**Exercise goal**. From the line below that contains "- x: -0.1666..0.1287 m" to the line that contains "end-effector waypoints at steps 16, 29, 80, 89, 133", repeat every line exactly, both ends included, and nothing else.

**Task inputs**.
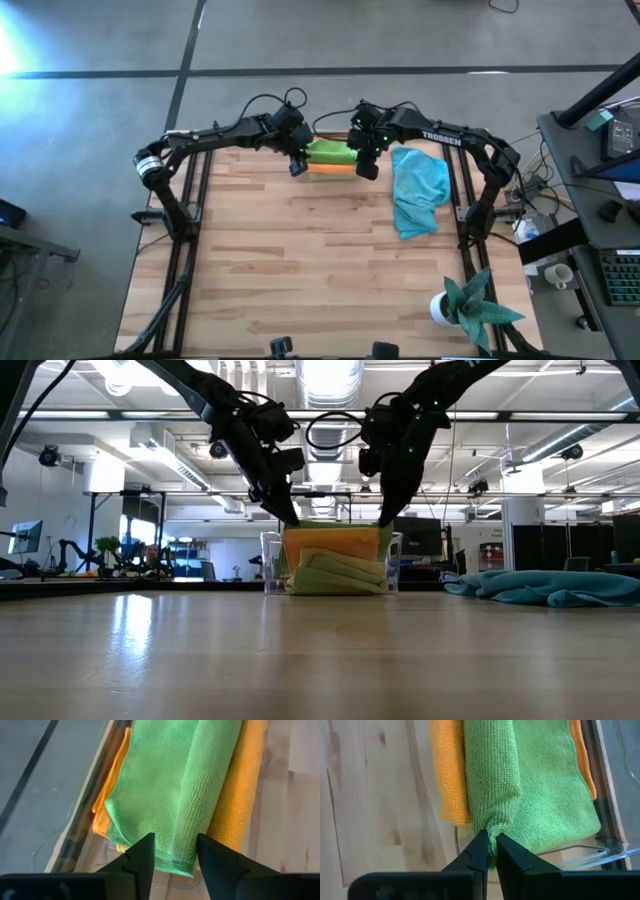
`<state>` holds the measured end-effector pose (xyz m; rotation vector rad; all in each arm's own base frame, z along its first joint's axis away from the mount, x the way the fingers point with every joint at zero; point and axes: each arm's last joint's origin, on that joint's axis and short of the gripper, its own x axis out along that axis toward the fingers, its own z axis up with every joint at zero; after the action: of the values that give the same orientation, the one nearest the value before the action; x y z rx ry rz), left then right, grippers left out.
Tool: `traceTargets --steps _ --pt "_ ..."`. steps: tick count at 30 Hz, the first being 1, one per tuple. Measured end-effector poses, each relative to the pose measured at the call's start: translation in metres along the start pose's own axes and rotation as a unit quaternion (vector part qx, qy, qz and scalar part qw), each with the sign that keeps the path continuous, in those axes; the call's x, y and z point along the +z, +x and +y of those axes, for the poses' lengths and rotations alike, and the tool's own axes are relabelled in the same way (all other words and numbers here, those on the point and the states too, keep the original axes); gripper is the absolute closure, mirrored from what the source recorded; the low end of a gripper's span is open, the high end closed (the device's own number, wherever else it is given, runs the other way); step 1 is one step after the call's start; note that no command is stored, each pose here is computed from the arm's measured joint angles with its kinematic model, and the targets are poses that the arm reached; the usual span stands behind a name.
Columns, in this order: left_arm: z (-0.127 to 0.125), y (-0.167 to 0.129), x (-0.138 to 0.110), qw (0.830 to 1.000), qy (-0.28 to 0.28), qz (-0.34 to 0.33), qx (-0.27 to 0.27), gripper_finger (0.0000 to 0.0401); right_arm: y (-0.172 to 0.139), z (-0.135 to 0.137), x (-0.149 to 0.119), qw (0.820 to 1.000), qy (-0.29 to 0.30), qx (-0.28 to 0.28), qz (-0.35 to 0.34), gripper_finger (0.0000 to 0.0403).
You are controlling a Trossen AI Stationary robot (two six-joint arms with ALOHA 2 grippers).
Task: Fold microfiber towels
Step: Put the green microfiber towel into the transparent bin
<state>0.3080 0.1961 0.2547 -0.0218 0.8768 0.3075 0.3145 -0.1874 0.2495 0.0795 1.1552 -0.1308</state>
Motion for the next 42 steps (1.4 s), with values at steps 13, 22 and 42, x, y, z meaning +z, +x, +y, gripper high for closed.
traceTargets --steps 13,22,42 --pt "0.001 -0.022 0.006 0.999 0.002 -0.021 0.035 0.0266 0.0 0.001 0.001 0.999 0.035 0.001 0.0 0.0372" --pt "0.001 -0.031 0.008 0.998 0.003 -0.032 0.046 0.0266 0.0 0.001 0.001 0.999 0.039 0.0 -0.003 0.037" --pt "-0.002 -0.052 0.007 0.998 0.003 -0.033 0.046 0.0266 -0.017 0.003 0.007 0.998 0.054 0.004 0.011 0.0255"
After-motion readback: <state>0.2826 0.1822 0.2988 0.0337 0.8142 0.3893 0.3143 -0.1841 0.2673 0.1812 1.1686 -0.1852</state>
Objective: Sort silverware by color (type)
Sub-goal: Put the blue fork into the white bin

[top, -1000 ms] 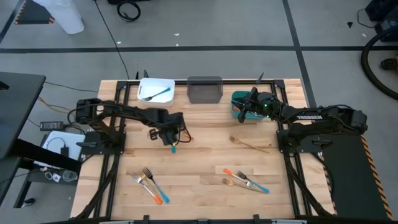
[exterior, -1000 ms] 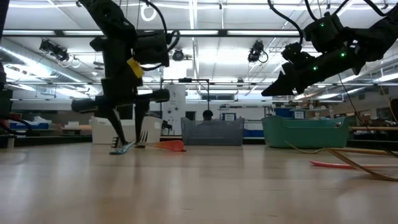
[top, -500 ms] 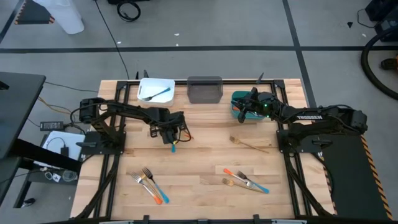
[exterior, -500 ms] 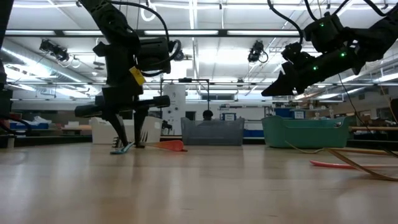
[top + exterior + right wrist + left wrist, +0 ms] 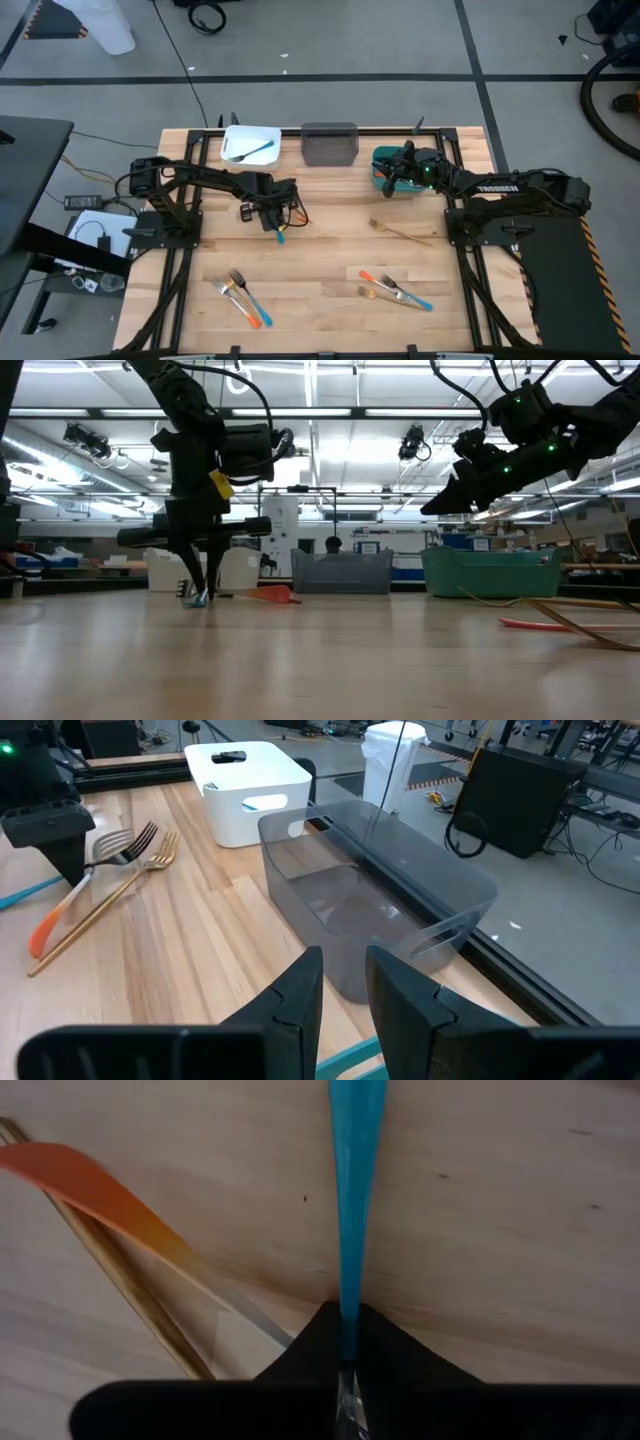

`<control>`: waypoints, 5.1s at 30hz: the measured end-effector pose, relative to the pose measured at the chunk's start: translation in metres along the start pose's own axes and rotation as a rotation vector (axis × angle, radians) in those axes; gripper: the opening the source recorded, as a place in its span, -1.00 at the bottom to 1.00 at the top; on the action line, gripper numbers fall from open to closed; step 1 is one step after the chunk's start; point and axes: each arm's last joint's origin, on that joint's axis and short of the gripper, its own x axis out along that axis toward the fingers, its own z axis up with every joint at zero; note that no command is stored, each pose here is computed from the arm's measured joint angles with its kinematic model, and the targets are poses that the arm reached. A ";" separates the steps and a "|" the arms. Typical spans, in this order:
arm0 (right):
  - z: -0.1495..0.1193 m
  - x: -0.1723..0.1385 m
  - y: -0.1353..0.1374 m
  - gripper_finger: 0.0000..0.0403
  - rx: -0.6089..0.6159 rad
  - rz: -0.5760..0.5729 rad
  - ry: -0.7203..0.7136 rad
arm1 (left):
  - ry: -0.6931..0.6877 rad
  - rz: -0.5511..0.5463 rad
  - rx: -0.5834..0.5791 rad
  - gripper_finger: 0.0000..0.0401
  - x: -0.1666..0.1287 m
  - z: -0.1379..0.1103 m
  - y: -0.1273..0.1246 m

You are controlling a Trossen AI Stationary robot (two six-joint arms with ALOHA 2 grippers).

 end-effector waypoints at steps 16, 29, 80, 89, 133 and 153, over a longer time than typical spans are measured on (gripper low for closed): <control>0.000 0.000 0.000 -0.55 0.000 0.000 0.003 | 0.003 0.052 -0.026 -0.87 -0.015 0.015 0.017; -0.001 0.000 0.000 -0.55 0.000 0.001 0.007 | 0.178 0.035 -0.028 -0.86 -0.031 0.007 0.026; -0.002 0.000 0.001 -0.55 -0.002 0.019 0.022 | 0.506 0.090 -0.623 -0.85 -0.122 -0.144 0.011; -0.002 0.000 0.001 -0.55 0.004 0.019 0.022 | 0.351 0.170 -1.074 -0.85 -0.121 -0.181 -0.004; -0.002 0.000 0.006 -0.55 -0.011 0.043 0.017 | 0.088 0.398 -1.720 -0.85 -0.060 -0.207 -0.042; -0.001 0.000 0.006 -0.55 -0.007 0.043 0.011 | 0.088 0.432 -1.748 -0.85 -0.036 -0.200 -0.057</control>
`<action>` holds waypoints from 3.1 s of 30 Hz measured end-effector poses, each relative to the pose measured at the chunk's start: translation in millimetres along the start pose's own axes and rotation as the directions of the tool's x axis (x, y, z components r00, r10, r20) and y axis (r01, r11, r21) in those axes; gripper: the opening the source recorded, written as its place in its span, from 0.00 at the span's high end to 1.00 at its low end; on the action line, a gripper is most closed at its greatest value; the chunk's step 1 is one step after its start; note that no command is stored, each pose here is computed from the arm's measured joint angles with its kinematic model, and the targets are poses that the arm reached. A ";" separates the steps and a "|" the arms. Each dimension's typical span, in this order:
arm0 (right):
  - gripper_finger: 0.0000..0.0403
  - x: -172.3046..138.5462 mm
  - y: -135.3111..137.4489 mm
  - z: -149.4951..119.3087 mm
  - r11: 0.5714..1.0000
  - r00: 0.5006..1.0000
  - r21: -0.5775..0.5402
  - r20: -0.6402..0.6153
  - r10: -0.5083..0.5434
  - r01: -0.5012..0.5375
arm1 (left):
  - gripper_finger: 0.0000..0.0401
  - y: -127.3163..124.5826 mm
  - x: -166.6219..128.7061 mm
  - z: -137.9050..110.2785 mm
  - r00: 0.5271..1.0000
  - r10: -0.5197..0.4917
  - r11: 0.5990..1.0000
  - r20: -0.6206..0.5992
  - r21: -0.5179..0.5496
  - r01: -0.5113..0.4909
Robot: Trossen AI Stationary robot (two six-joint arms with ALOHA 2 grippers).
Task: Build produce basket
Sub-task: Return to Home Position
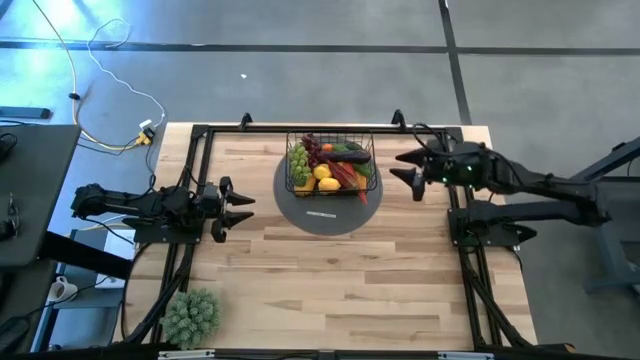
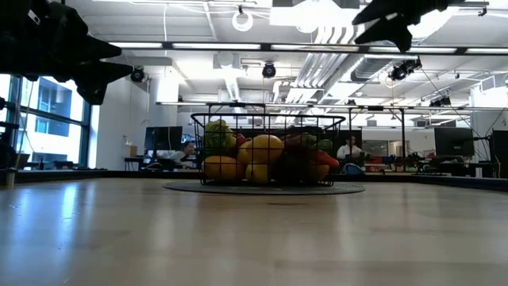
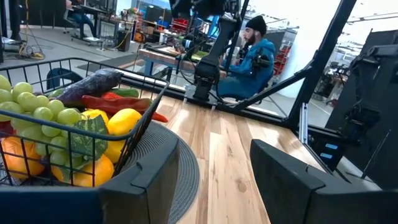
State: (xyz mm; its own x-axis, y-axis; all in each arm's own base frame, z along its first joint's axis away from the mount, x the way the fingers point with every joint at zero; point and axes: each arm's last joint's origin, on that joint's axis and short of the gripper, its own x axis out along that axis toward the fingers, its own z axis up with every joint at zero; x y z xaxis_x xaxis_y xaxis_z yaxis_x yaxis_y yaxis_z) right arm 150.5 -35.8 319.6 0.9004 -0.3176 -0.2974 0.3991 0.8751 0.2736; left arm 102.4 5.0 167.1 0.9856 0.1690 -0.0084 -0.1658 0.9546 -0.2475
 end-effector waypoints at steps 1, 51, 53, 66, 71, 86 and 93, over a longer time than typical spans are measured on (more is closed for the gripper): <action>0.45 -1.5 -2.0 -6.2 1.000 1.000 0.012 0.017 0.010 -0.010 | 0.53 0.0 0.0 0.0 1.000 0.000 1.000 0.000 0.000 0.000; 0.45 -13.3 -48.6 -150.7 0.979 0.961 0.130 0.251 0.120 -0.156 | 0.53 -0.1 -0.1 0.4 1.000 -0.001 1.000 0.002 0.000 0.001; 0.45 -13.3 -48.5 -150.7 0.974 0.960 0.159 0.251 0.121 -0.165 | 0.53 -0.1 -0.1 0.4 1.000 -0.001 1.000 0.002 0.000 0.001; 0.45 -13.3 -48.5 -150.8 0.966 0.961 0.193 0.249 0.123 -0.174 | 0.53 -0.1 -0.1 0.4 1.000 -0.001 1.000 0.002 0.000 0.001; 0.45 -13.3 -48.5 -150.9 0.966 0.961 0.193 0.249 0.123 -0.173 | 0.53 -0.1 -0.1 0.3 1.000 -0.001 1.000 0.002 0.000 0.001; 0.45 -13.3 -48.5 -150.9 0.966 0.961 0.194 0.248 0.123 -0.173 | 0.53 -0.1 -0.1 0.3 1.000 -0.001 1.000 0.002 0.000 0.001; 0.45 -13.3 -48.5 -150.9 0.966 0.961 0.193 0.248 0.123 -0.173 | 0.53 -0.1 -0.1 0.3 1.000 -0.001 1.000 0.002 0.000 0.001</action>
State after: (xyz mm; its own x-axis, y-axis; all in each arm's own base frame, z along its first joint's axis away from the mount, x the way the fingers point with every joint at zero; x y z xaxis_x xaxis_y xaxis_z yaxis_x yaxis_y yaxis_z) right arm 93.0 -18.9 172.2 0.9572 -0.2884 -0.0255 0.2632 0.8299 0.4919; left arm 102.3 5.0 167.4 0.9857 0.1686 -0.0066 -0.1650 0.9547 -0.2475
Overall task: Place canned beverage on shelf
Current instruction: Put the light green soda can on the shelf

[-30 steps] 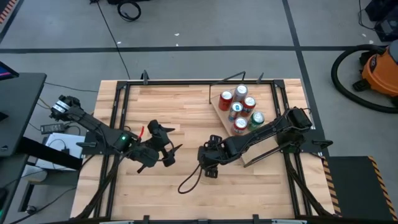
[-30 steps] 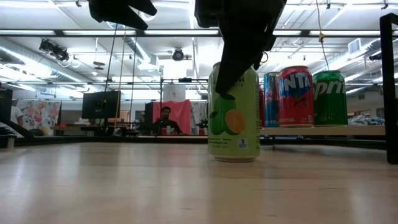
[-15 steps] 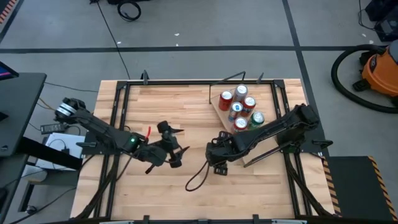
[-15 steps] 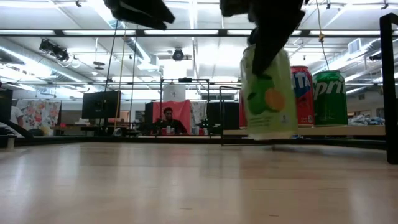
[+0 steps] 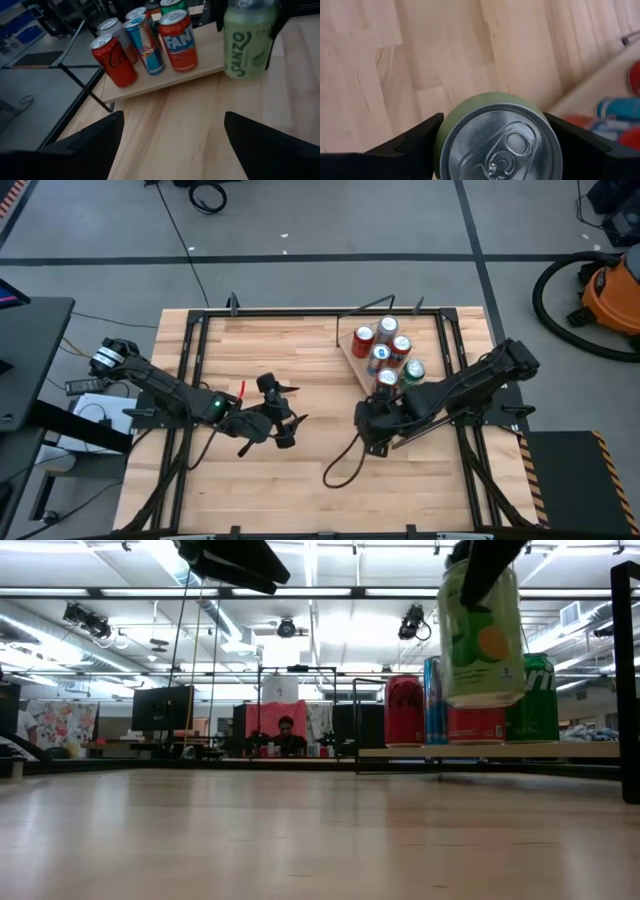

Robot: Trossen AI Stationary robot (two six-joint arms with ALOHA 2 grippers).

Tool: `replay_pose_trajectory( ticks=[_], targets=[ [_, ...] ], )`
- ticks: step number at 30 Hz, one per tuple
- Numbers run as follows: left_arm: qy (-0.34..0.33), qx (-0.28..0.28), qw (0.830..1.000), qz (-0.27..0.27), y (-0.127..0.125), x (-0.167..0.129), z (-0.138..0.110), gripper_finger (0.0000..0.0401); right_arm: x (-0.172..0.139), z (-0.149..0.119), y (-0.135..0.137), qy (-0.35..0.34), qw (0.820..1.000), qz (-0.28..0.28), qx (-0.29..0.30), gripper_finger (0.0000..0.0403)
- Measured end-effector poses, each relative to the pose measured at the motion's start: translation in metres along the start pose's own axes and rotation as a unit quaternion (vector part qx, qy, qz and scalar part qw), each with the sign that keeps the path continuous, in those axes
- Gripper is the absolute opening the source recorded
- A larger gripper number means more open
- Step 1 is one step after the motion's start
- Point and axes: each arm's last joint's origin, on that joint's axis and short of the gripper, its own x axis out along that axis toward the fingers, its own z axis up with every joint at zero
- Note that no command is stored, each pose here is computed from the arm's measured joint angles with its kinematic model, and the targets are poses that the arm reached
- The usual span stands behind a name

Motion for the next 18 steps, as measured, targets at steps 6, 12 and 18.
replay_pose_trajectory(
  ticks=[6, 12, 18],
  targets=[
    [0.0, 0.002, 1.0, 0.0, 0.0, 0.0, 0.0, 0.0356, -0.007, -0.026, -0.02, -0.01, 0.999, -0.004, 0.044, 0.032],
    [0.0, 0.002, 1.0, 0.001, 0.001, 0.0, 0.0, 0.0356, -0.008, -0.05, -0.035, -0.013, 0.997, -0.005, 0.081, 0.032],
    [0.0, 0.003, 1.0, 0.001, 0.001, 0.0, 0.0, 0.0356, -0.003, -0.07, -0.045, -0.01, 0.996, -0.016, 0.093, 0.032]
  ],
)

**Completed task**.
  - x: -0.1666..0.1287 m
  - z: -0.1379..0.1103 m
  - y: -0.1273..0.1246 m

You are controlling a Trossen AI Stationary robot (two six-joint arms with ALOHA 2 grippers).

 end-effector waypoints at steps 16, 29, 80, 89, 133 and 153, over a longer time than typical spans are measured on (gripper low for closed): <control>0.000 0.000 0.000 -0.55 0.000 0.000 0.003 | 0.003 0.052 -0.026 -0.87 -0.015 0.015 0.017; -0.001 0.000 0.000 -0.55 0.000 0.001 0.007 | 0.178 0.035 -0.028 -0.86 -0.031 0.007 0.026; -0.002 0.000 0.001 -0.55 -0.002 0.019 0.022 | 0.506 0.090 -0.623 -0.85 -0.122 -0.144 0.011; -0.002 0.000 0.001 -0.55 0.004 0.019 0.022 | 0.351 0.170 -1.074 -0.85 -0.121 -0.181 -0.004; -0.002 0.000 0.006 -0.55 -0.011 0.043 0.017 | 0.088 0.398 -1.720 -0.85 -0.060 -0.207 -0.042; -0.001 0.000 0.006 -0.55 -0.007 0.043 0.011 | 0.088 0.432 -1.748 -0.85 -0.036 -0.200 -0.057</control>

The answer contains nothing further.